As late as the 16th century, the supposed terror of the elephant for the squealing pig was reported by the English politician
Rating all the Latin authors I've read in the past two years in honor of my oral Latin exam tomorrow
Caesar (De Bello Gallico)
This is a weird one because while his prose isn't extremely difficult, it was also the first unedited work I read, so for lil 15-year-old me, this was very difficult. But I learned a lot from Caesar (especially that he made it an art to making his sentences as long as possible. We read an entire 200 words, and IT WAS JUST ONE SENTENCE.), and the sense of nostalgia while rereading it is very pleasant, so I will give you a solid 6/10
Pliny the Younger (Epistulae)
Mixed feelings about this one again. This could also be just because I despise prose. I really do not like it at all. Pliny's epistulae were pretty okay. I liked them a little better than Caesar's because of their variety (for those that don't know, epistulae means letters). His letter about the Vesuvius was a lot of fun to translate, even with all the hyperbata, but his letters about or to his third wife were very uncomfortable. Like, I get things were different back then. BUT YOU WERE 45, PLINY. 45. SHE WAS WHAT? 14? 15 TOPS? MY GOD. THAT'S A BIGGER AGE DIFFERENCE THAN I HAVE WITH MY FATHER.
7/10
Ovid (Metamorphoses)
Ovid is life Ovid is love. He was the one who introduced me to Latin poetry, and I will always love him for it. He was an icon and a legend. The poems of his that we read (Daedalus & Icarus, Latona and the Lycian peasants, Diana and Actaeon) were all bangers, and I love them all to death. I never wanted to go back to reading prose after this (but unfortunately, I will have to next year. ew)
11/10 (I love you, Ovid)
Vergil (The Aeneid)
*deep sigh* Listen. I love his complex works, and I have great respect for this poem but by the GODS. Vergil's poetry is the most difficult I've had to translate by a long shot. He made me rethink my entire career in Latin. I have considered quitting so many times because of this man. I felt like a complete idiot most of the time. This is not a guy to fuck with. Luckily I got through it on my finals (barely.) but Christ alive this man made my life difficult.
5/10
Horatius (Satires and Odes)
Horatius will always have a special place in my heart. We read his poetry right after Vergil's, and it almost completely restored my faith in my abilities. He's just my little guy and I have fond memories of translating his works. We still know many Latin phrases that he wrote (Carpe Diem being the most famous. Hello, DPS fandom). Also, he and Vergil were most definitely in love. I don't make the rules. I have evidence if you want me to elaborate.
9/10
Catullus (love poems)
Ah, Catullus. Horny poet of the year. Had a wild affair with an older married woman. Nepotism baby. Sappho stan. Didn't know how to budget, but we aren't holding that against him.

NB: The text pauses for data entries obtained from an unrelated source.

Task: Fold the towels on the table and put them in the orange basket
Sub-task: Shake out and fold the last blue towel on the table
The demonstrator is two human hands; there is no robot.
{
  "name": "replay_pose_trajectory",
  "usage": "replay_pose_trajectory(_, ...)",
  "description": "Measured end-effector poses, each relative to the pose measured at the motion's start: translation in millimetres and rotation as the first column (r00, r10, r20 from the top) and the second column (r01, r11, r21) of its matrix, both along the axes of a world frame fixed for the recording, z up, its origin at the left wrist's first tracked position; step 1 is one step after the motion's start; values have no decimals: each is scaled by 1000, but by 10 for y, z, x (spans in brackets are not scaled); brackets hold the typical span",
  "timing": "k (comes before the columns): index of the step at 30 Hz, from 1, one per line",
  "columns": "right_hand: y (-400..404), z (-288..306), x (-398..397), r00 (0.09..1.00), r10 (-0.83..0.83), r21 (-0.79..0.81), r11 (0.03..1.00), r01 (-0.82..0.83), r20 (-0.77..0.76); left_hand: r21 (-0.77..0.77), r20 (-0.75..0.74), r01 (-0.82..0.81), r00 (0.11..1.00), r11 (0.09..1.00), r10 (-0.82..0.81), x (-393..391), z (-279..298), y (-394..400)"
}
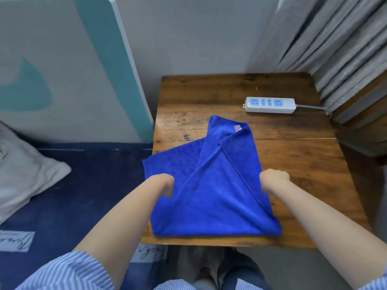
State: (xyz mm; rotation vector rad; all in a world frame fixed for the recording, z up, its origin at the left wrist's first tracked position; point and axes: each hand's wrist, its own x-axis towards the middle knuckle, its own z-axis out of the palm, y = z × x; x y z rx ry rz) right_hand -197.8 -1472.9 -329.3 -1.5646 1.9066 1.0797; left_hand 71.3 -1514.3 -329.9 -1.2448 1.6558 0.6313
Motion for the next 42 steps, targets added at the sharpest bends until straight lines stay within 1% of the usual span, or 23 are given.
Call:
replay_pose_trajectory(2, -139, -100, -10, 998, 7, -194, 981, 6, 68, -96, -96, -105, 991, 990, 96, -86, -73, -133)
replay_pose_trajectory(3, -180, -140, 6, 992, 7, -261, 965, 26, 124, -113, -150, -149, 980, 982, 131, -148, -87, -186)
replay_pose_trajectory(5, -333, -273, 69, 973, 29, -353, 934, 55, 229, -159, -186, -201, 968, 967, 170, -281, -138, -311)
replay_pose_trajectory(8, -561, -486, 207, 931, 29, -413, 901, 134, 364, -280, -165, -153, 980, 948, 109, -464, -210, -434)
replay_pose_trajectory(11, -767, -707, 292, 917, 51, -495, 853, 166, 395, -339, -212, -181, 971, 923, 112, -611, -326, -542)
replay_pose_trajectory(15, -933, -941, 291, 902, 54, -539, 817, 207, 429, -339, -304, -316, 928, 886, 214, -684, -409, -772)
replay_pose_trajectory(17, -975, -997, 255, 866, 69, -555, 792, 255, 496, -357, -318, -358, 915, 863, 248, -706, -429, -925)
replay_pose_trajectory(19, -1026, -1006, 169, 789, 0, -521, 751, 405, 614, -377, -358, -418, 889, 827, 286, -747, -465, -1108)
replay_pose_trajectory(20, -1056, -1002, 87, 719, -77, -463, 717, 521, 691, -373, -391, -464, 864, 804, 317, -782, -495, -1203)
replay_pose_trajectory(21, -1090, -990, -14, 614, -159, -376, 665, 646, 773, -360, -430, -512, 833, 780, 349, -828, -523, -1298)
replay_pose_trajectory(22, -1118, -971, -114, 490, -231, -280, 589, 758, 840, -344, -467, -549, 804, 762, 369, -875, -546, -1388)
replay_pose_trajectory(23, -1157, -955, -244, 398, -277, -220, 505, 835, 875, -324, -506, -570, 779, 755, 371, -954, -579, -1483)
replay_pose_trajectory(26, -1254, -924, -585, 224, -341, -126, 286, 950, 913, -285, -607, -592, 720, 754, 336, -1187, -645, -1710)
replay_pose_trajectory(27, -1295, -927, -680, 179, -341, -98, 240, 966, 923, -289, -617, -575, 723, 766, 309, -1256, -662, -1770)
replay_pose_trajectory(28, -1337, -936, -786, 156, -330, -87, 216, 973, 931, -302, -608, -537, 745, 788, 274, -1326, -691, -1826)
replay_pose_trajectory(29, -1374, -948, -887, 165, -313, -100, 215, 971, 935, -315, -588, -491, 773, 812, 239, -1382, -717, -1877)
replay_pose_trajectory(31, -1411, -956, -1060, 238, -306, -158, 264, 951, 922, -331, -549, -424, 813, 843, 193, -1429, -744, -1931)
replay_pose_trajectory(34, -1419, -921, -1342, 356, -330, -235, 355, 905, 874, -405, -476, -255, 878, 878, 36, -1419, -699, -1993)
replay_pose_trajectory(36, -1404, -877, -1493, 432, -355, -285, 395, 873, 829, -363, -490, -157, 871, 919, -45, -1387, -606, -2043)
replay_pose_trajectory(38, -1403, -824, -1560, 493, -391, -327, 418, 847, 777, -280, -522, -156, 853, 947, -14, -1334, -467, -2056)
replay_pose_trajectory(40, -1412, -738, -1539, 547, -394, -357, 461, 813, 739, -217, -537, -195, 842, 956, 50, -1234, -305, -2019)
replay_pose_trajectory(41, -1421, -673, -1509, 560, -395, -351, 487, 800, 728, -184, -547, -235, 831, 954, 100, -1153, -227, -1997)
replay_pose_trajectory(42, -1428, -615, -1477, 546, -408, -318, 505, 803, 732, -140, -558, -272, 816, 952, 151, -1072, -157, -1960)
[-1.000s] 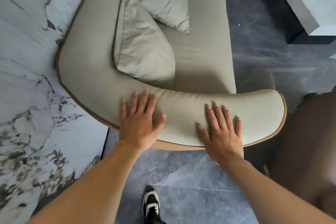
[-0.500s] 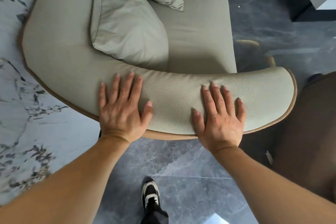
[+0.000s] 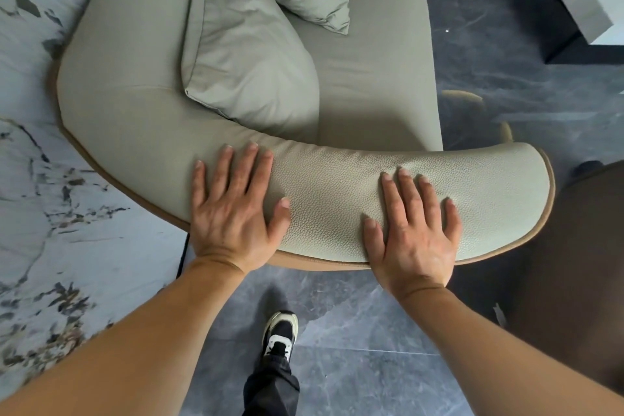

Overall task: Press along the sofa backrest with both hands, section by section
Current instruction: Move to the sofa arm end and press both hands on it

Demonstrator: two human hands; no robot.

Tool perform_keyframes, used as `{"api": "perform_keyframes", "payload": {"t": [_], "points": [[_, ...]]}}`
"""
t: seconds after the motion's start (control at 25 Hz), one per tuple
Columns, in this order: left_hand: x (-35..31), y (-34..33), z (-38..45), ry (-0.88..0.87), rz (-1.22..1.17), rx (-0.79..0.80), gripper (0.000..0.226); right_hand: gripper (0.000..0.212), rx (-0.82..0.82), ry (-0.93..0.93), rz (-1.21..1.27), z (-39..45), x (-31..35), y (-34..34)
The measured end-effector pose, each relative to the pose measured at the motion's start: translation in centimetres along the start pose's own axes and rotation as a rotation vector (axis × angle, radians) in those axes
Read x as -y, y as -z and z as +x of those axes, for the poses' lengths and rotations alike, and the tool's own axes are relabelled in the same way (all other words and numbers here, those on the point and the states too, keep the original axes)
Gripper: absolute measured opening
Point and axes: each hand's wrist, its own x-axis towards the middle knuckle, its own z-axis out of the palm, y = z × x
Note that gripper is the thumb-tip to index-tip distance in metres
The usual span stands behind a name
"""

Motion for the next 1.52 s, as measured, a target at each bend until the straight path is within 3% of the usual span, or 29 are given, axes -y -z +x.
{"api": "perform_keyframes", "payload": {"t": [1.0, 1.52], "points": [[-0.2, -2.0, 7.1, -0.007, -0.012, -0.079, 0.065, 0.066, -0.029, 0.011, 0.019, 7.2, -0.4, -1.1], [-0.3, -1.5, 7.2, -0.002, -0.016, 0.036, 0.068, 0.065, 0.020, 0.002, 0.023, 7.2, -0.5, -0.8]]}}
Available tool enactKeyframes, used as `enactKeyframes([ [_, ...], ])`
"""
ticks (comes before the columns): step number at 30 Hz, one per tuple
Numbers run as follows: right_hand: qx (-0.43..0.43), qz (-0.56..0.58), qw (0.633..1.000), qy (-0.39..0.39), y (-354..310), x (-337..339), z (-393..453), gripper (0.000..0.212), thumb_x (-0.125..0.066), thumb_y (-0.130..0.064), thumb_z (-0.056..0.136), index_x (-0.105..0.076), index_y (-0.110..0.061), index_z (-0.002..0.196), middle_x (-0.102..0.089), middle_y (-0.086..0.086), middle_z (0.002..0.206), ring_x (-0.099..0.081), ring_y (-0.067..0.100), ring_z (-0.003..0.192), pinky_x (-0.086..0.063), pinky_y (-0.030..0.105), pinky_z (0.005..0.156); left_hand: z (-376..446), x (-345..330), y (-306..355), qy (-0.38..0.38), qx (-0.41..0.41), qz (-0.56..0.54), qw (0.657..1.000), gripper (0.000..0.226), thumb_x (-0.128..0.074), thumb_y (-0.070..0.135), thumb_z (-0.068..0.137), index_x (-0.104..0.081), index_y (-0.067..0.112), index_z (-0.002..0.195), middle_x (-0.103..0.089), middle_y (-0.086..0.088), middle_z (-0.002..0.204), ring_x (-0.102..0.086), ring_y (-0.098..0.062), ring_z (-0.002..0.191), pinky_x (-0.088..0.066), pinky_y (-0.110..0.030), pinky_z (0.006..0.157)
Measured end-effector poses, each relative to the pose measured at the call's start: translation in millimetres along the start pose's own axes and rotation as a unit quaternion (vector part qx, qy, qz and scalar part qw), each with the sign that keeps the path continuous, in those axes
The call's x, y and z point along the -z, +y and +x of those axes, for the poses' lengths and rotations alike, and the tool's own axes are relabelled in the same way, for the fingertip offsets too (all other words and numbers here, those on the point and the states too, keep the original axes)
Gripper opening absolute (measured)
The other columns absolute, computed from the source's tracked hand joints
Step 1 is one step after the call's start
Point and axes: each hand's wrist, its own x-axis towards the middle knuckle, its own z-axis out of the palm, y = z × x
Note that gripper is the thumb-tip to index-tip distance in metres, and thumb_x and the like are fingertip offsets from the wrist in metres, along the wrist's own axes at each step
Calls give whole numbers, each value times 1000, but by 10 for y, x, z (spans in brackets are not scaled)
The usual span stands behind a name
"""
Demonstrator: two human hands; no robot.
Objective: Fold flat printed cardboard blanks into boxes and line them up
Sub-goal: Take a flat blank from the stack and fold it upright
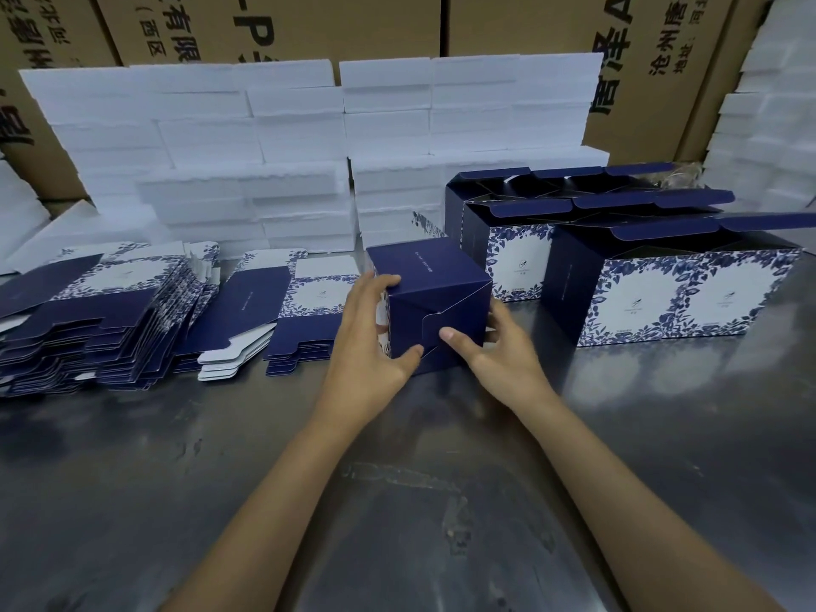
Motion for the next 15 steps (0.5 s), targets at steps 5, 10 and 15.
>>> enactKeyframes([
  [5,11,-48,997,60,11,-35,-11,35,-79,-35,87,-56,-30,112,-69,-16,106,-66,7,99,-58,40,90,-18,-20,24,-13,15,-26,999,76,-81,14,78,-39,51,129,-47,22,135,-53,3,112,-44,-4,79],
  [10,9,-92,992,85,9,-27,-21,36,-75,-44,88,-54,-29,113,-70,-10,111,-66,17,106,-55,41,89,-36,-42,55,-13,16,-21,1000,72,-77,14,79,-40,51,129,-45,22,137,-48,9,115,-42,-2,80],
  [15,2,-108,989,97,-8,-30,-24,38,-73,-45,89,-54,-26,115,-70,-6,115,-65,22,110,-54,46,91,-51,-60,71,-12,13,-18,1000,70,-76,14,79,-41,45,131,-43,23,137,-43,15,116,-37,2,81],
])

Just wanted to write poetry and dance (who doesn't, honestly). Gave fuck-all about education. Wrote nearly all of his poetry about the older woman he had an affair with. Might I add that this woman was married to one of his father's bestest buddies? Yeah. Icon. Here's a kid's choice award.
8/10
Martialis (Epigrams)
This dude had ZERO chill. Roasted everyone in the city. Literally, no one is safe. Wasn't afraid to call people out by their real names. Some people allegedly committed suicide after being roasted by this guy. Translating his epigrams gave me more joy than hearing we had seen the end of Vergil. His humour may be a little silly now, but I will not accept any Martialis slander on my blog.